- _WORK TO BE COMPLETED_:
Examine each line of the listing below. Copy those in which the string "blue" appears.

--- DATA TO PROCESS ---

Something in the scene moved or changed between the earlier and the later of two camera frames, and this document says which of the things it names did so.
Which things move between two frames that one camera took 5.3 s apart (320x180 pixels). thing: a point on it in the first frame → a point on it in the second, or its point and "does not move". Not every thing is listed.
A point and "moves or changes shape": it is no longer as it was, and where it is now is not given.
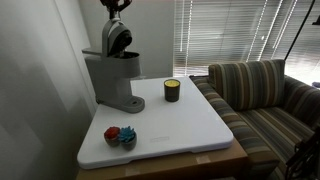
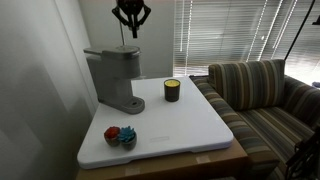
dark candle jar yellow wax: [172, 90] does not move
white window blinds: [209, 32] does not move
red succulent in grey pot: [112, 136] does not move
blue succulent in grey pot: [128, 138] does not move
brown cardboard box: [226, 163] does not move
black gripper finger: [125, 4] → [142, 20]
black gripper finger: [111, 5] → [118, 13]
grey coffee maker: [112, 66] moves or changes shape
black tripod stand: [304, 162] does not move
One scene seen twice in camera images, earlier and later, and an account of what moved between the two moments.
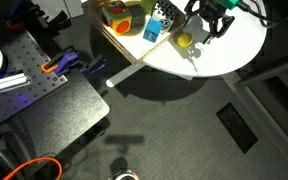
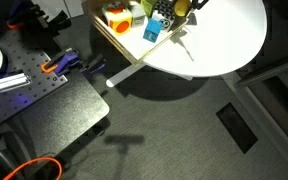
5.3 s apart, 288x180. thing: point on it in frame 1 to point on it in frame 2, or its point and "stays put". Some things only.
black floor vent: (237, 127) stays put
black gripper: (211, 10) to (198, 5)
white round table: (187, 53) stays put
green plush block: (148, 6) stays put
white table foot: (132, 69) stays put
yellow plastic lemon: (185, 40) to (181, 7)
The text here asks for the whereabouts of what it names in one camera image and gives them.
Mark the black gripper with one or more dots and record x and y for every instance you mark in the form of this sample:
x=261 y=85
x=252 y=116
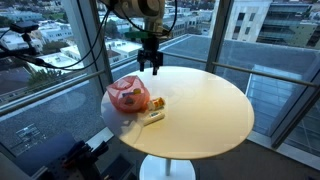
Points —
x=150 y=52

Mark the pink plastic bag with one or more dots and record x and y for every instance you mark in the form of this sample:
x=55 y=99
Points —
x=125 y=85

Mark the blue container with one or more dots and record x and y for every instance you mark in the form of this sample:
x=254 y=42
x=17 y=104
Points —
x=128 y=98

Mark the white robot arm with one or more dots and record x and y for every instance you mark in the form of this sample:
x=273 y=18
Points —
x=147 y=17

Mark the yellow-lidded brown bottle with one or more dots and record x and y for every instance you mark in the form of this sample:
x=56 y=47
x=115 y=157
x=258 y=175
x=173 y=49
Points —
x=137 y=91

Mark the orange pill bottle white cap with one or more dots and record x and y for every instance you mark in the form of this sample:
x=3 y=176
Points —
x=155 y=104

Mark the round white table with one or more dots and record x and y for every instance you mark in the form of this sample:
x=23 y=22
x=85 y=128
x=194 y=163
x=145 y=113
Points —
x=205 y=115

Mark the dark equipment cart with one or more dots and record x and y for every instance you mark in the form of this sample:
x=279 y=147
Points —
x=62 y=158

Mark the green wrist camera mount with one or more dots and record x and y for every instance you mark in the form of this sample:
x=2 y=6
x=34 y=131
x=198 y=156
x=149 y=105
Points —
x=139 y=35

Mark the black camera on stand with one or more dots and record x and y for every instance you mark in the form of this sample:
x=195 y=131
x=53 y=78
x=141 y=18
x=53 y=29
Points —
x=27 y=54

---
--- DATA TO PROCESS ---

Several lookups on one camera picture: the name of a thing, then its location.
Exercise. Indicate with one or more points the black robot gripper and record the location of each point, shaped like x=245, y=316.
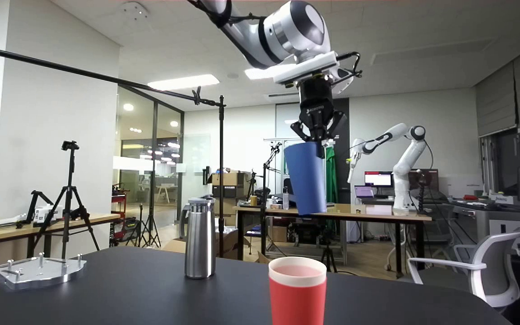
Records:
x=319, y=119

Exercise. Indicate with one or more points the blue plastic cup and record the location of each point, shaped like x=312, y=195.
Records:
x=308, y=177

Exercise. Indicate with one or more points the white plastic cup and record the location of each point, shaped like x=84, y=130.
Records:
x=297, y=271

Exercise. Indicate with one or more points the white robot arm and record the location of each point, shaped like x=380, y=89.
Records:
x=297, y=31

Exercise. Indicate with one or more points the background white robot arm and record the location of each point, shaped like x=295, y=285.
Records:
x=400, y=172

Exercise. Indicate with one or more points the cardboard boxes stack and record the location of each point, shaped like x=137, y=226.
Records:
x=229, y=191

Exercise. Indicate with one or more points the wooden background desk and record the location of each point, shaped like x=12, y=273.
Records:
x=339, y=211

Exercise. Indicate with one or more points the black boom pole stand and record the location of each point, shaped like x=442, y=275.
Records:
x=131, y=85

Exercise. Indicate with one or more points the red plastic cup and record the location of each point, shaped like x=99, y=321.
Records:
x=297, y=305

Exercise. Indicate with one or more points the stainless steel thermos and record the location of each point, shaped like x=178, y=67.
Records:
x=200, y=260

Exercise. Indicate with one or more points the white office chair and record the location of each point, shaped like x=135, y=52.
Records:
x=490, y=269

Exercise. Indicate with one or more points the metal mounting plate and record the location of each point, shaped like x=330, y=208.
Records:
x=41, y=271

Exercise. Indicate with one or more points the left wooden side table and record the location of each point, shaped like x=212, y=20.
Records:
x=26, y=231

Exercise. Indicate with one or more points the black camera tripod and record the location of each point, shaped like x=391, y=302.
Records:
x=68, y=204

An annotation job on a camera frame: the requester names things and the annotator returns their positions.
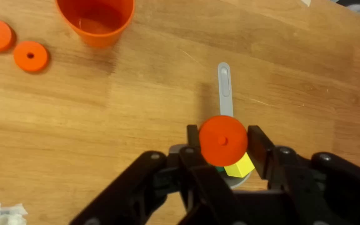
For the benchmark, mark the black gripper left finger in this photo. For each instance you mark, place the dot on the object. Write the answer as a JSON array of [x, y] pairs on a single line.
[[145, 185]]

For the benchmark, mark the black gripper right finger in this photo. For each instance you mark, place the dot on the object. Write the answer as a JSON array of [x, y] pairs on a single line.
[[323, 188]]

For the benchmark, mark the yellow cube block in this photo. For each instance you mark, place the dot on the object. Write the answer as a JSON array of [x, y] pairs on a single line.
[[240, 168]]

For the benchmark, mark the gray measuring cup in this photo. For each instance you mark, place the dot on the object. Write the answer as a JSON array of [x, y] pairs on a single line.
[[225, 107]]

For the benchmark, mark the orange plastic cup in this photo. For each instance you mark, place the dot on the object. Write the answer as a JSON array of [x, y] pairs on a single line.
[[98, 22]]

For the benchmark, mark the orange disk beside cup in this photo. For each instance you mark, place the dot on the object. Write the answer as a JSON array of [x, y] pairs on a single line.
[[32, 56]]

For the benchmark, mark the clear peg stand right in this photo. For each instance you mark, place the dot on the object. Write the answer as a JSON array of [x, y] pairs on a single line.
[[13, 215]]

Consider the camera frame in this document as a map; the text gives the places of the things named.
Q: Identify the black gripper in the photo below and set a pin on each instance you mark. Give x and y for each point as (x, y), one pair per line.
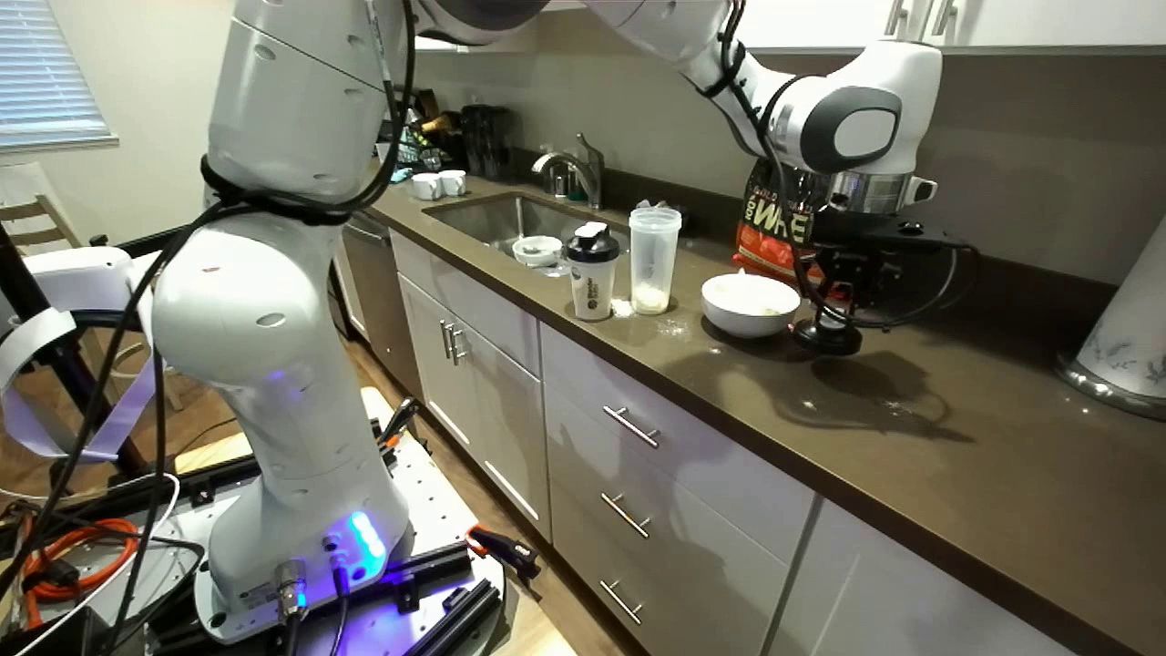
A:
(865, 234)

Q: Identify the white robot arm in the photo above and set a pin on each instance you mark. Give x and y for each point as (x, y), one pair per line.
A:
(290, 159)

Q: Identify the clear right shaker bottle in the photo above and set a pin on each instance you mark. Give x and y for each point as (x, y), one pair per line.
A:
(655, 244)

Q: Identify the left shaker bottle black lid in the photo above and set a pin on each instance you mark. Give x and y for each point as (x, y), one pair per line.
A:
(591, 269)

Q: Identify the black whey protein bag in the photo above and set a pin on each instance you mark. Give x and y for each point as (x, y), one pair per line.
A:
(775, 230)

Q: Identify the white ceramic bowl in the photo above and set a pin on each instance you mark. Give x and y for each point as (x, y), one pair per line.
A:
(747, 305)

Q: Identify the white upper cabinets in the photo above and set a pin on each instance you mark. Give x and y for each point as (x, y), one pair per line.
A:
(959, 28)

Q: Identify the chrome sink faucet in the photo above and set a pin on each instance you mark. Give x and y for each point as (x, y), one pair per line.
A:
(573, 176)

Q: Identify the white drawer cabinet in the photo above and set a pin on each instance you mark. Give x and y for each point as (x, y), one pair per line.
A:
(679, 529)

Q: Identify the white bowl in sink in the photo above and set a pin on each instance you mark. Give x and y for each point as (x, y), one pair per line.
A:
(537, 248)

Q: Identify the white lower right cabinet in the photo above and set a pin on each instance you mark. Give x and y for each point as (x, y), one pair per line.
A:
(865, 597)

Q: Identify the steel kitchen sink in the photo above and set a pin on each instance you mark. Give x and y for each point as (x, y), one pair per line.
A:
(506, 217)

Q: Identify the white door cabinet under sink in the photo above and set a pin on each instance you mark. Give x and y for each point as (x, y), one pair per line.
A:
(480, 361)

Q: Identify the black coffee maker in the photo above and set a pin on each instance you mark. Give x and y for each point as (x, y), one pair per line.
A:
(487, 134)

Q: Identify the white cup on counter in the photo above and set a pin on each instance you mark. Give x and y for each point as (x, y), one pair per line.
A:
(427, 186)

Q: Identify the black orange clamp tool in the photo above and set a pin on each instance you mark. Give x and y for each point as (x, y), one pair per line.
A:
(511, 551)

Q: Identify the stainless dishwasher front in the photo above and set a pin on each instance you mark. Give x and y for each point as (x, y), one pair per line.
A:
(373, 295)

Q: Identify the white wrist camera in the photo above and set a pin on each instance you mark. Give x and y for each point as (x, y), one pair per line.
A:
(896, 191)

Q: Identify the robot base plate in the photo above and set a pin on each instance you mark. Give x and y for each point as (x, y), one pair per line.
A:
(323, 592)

---
--- DATA TO PROCESS ---

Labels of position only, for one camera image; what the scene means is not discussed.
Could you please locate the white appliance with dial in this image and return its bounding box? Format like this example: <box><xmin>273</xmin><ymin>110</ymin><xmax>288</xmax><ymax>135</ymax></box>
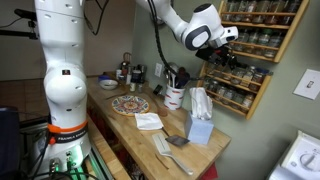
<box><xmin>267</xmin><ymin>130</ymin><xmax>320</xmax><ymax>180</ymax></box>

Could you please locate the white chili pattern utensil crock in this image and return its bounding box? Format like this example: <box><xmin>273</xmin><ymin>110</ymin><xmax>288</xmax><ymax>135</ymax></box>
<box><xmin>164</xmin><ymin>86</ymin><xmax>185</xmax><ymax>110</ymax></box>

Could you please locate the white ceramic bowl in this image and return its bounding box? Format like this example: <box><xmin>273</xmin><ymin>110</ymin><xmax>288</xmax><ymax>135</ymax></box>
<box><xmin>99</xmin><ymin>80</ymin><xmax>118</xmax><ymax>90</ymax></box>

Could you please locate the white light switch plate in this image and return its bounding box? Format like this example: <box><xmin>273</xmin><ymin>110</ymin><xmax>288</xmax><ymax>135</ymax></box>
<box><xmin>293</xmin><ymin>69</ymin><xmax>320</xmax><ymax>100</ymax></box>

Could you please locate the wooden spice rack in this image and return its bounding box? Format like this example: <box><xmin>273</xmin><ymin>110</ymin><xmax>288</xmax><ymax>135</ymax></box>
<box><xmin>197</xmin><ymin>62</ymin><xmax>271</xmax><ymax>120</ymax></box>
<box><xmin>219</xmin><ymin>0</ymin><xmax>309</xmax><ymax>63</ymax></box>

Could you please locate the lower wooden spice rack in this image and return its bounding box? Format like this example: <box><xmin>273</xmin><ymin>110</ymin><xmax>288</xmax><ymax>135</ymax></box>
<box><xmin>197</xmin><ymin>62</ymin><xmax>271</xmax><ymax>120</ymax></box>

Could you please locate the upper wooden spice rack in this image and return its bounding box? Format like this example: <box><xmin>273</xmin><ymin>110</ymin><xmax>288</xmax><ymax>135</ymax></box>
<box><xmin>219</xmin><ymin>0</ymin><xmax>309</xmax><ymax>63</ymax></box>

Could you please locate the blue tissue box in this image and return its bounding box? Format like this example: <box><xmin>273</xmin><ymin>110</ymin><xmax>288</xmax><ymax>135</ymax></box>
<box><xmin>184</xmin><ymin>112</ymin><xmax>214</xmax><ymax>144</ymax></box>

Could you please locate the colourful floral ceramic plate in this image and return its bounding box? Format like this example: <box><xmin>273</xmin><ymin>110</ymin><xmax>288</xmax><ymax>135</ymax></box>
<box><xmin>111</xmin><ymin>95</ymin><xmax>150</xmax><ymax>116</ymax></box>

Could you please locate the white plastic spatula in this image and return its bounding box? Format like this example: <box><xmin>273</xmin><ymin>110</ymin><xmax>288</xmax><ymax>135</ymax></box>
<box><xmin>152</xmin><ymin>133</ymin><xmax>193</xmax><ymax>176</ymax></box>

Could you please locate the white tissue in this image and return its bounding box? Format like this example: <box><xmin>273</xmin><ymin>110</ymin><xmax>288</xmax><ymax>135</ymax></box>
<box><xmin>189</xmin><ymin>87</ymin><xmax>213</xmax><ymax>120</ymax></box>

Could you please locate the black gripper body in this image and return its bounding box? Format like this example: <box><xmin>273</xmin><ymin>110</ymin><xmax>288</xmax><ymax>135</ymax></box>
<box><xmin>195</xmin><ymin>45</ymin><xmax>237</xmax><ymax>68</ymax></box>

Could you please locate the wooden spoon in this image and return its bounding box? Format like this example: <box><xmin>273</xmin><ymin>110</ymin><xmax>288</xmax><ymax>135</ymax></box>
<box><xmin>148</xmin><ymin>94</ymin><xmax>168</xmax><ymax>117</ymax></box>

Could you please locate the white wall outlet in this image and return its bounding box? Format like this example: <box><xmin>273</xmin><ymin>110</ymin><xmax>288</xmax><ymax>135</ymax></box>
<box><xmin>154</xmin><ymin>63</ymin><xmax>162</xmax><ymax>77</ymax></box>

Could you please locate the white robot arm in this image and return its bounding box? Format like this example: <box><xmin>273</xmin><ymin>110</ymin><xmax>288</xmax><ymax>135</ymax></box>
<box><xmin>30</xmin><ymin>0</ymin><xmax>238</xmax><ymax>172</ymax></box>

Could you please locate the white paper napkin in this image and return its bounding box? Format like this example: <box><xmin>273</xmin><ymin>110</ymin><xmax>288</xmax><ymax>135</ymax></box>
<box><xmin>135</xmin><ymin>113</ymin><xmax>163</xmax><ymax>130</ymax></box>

---

- _EXERCISE RESPONSE_:
blue succulent in grey pot: [128, 138] does not move
Mark the blue container with one or more dots and record x and y for every instance you mark in the form of this sample:
Exercise. Indicate with one or more points the blue plastic cup and record the location of each point, shaped like x=312, y=195.
Could you please locate the blue tissue box in this image and return its bounding box? Format like this example: <box><xmin>273</xmin><ymin>110</ymin><xmax>288</xmax><ymax>135</ymax></box>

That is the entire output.